Document Upload Flow

1. User selects PDF in Next.js UI
2. Frontend sends multipart/form-data POST to /api/upload
3. FastAPI saves file to temp storage
4. Indexer.index_document(file_path) is called
5. → SHA-256 hash computed
6. → Supabase parse cache queried
7. → [Cache miss] LlamaParse API called (~30–120s for large PDFs)
8. → Images downloaded and uploaded to Supabase Storage
9. → Parse result saved to Supabase cache
10. → Text chunks created via SentenceSplitter
11. → New chunks filtered by Qdrant dedup check
12. → bge-small dense + BM25 sparse embeddings generated
13. → Text points upserted to multimodal_text_index
14. → Images embedded (jina-clip) + captioned (Groq Vision) + caption embedded (bge-small)
15. → Image points upserted to multimodal_image_index
16. FastAPI returns { text_count, image_count, from_cache } to frontend

Query / Chat Flow (WebSocket Streaming)

1. User types query and submits
2. Frontend opens WebSocket to /ws/query
3. Backend receives query string
4. GroqGenerator.astream_query_detailed() begins yielding events:

   Phase: "embedding"   → { type: "phase", message: "Creating query embedding..." }
   Phase: "search"      → { type: "phase", message: "Searching dense, sparse & image..." }
   Data:  "chunks_found"→ { text_count, image_count, chunks: [...previews] }
   Phase: "fusion"      → { type: "phase", message: "RRF fused → N unique text nodes" }
   Phase: "reranking"   → { type: "phase", message: "Reranked → N text + M images" }
   Phase: "generation"  → { type: "phase", message: "Generating response..." }
   Tokens:"generation"  → { type: "generation", chunk: "token..." } × many
   Final: "sources"     → { sources: [{content, score, type, metadata}] }
   Final: "done"        → { total_duration_ms }

5. Frontend renders each event type accordingly:
   - Phase events → progress bar / status indicator
   - Generation chunks → streaming chat bubble
   - Sources → collapsible citations panel

WebSocket Event Types Reference

Event type Payload fields Purpose
phase phase, status, message, duration_ms? Pipeline progress indicator
chunks_found text_count, dense_count, sparse_count, image_count, chunks[] Search result preview
generation chunk LLM token stream
sources sources[], total_duration_ms Citation metadata
done total_duration_ms, cached? Completion signal
error message Error notification

Data Models & Qdrant Schema

Text Collection — multimodal_text_index

Each point represents a 512-token text chunk from a page.

Field Type Description
id UUIDv5 (string) Deterministic from MD5 of chunk content
text-dense float32[384] bge-small embedding of chunk text
text-sparse sparse vector BM25 indices and values
payload.text_chunk string Raw text content
payload.source string Source file path
payload.page int 1-indexed page number
payload.file_name string Original filename

Image Collection — multimodal_image_index

Each point represents one image extracted from a PDF page.

Field Type Description
id UUIDv5 (string) Deterministic from MD5 of image name
image-visual float32[768] jina-clip-v1 visual embedding
caption-text float32[384] bge-small embedding of AI-generated caption
payload.image_url string Permanent Supabase Storage URL
payload.caption string Groq-generated technical caption
payload.page int Source page number
payload.file_name string Source filename
payload.original_name string LlamaParse image filename
payload.storage string Storage backend ("supabase" or "url")
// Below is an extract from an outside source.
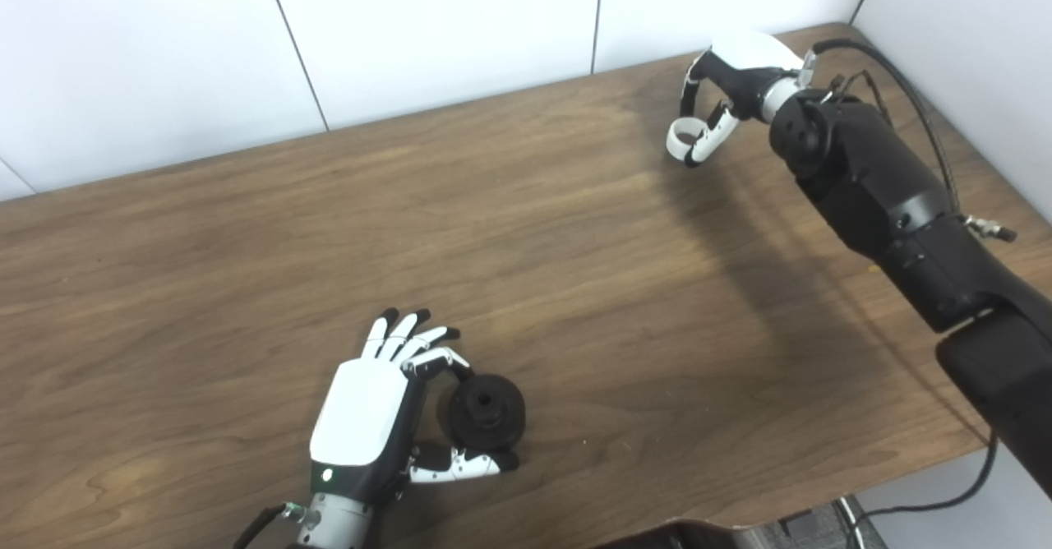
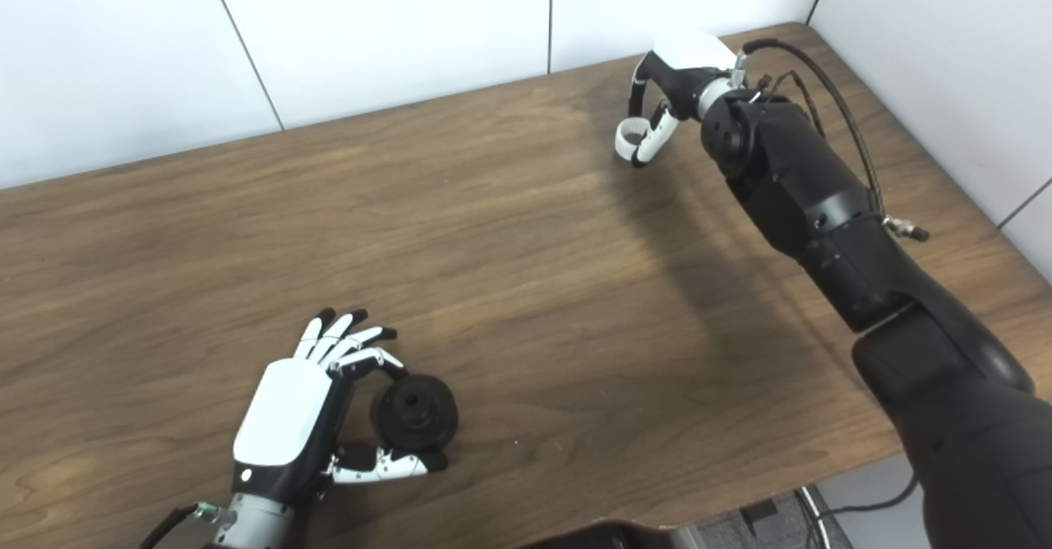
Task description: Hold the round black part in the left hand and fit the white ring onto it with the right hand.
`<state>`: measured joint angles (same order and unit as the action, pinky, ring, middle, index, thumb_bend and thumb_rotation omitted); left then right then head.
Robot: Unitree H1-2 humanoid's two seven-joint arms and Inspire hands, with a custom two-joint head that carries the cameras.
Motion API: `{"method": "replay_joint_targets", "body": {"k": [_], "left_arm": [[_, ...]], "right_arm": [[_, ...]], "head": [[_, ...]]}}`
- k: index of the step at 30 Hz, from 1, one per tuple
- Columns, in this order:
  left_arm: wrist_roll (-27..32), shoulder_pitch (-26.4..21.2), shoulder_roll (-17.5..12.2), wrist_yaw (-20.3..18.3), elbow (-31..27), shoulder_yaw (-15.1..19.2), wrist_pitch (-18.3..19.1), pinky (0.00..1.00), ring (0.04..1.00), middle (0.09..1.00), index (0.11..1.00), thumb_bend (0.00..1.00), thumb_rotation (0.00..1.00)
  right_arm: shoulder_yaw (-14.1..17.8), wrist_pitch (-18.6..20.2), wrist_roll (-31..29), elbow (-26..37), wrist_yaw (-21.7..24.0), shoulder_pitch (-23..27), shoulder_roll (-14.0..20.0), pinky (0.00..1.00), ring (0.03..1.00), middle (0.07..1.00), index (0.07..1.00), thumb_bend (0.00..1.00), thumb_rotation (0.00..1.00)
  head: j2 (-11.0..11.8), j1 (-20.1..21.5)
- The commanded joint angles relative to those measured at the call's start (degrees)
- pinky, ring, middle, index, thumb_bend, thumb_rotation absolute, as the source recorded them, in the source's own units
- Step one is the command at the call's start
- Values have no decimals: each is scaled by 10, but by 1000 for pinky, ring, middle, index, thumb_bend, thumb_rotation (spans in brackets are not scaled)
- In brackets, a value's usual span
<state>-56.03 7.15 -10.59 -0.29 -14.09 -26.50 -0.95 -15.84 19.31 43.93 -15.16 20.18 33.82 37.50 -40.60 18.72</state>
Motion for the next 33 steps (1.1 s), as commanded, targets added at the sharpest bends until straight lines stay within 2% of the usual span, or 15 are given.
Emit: {"method": "replay_joint_targets", "body": {"k": [1,8,15,22,31,33], "left_arm": [[-14,12,-7,-21,0,-2,10,1000,924,809,484,524,55],[-20,11,-3,-28,-1,-5,16,1000,925,810,484,524,54],[-27,12,6,-27,-1,-10,18,1000,927,807,484,524,53],[-39,9,17,-27,1,-18,26,1000,925,803,484,524,52],[-44,1,31,-35,-2,-27,38,1000,935,809,483,524,51],[-46,-1,34,-37,-2,-28,41,1000,938,807,484,524,52]], "right_arm": [[5,-14,6,38,-2,22,25,968,979,867,486,523,133],[-9,-11,19,162,58,7,32,991,977,861,485,524,133],[-20,5,26,301,135,-11,12,1000,979,857,485,524,133],[-33,-3,25,426,212,-35,-8,1000,983,859,484,524,134],[-38,4,30,520,293,-52,-43,1000,975,860,483,525,137],[-41,-6,26,535,309,-54,-47,1000,983,868,484,525,138]], "head": [[-1,-3],[-9,-18],[-19,-49],[-33,-85],[-57,-122],[-62,-127]]}}
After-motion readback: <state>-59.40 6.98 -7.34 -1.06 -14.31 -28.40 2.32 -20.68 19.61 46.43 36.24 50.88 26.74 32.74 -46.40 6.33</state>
Response Cache Collection — response_cache

Semantic response cache for avoiding redundant LLM calls.

Field Type Description
id UUID Random
vector float32[384] bge-small embedding of query
payload.query_text string Original query string
payload.response string Full LLM response
payload.sources JSON Source nodes used
payload.created_at timestamp For TTL expiry

Supabase parse_cache Table Schema

CREATE TABLE parse_cache (
    id           UUID PRIMARY KEY DEFAULT gen_random_uuid(),
    file_hash    TEXT UNIQUE NOT NULL,   -- SHA-256 of PDF bytes
    file_name    TEXT,
    parsed_json  JSONB,                  -- Full LlamaParse JSON result
    images_data  JSONB,                  -- List of { path, url, name, page }
    job_id       TEXT,                   -- LlamaParse job ID
    created_at   TIMESTAMPTZ DEFAULT now()
);

Configuration Reference

All configuration is centralized in config.py and overrideable via environment variables.

Embedding Models

Parameter Default Description
LOCAL_TEXT_MODEL BAAI/bge-small-en-v1.5 Text embedding model (Infinity)
LOCAL_TEXT_DIMENSIONS 384 Output dimensions for text embedder
LOCAL_IMAGE_MODEL jinaai/jina-clip-v1 Image embedding model (Infinity)
LOCAL_IMAGE_DIMENSIONS 768 Output dimensions for image embedder
LOCAL_RERANK_MODEL BAAI/bge-reranker-base Cross-encoder reranker model
LOCAL_EMBED_URL http://localhost:7997 Infinity server base URL

Retrieval Parameters

Parameter Default Description
TEXT_SIMILARITY_TOP_K 10 Dense search top-K candidates
SPARSE_TOP_K 10 BM25 sparse search top-K
IMAGE_SIMILARITY_TOP_K 5 Image search top-K per mode
RRF_K 60 RRF constant (standard value)
FINAL_RERANK_TOP_N 7 Total results after unified reranking
IMAGE_RESULT_SLOTS 2 Guaranteed image slots in final output

Semantic Cache Parameters

Parameter Default Description
SEMANTIC_CACHE_THRESHOLD 0.80 Cosine similarity threshold for cache hit
SEMANTIC_CACHE_TTL_HOURS 1 Hours before cache entries expire
SEMANTIC_CACHE_MAX_ENTRIES 200 Maximum entries in cache collection

Text Chunking

Parameter Default Description
CHUNK_SIZE 512 Tokens per chunk
CHUNK_OVERLAP 50 Overlap tokens between adjacent chunks

LLM

Parameter Default Description
GROQ_MODEL_NAME meta-llama/llama-4-scout-17b-16e-instruct Groq model for generation + captioning
LLM_MAX_NEW_TOKENS 1024 Maximum generation tokens
LLM_TEMPERATURE 0.7 Sampling temperature

Image Handling Flags

Parameter Default Description
URL_BASED_IMAGE_INDEXING false Use LlamaParse URLs directly (no download)
SUPABASE_STORAGE_ENABLED true Upload images to Supabase Storage
LOCAL_IMAGE_BATCH_SIZE 10 Images per embedding batch
LOCAL_BATCH_DELAY_SECONDS 0 Delay between image batches

Building Locally

Prerequisites

  • Python 3.10+
  • Node.js 18+
  • Docker + Docker Compose
  • API keys: Groq, LlamaParse, Supabase (optional for caching)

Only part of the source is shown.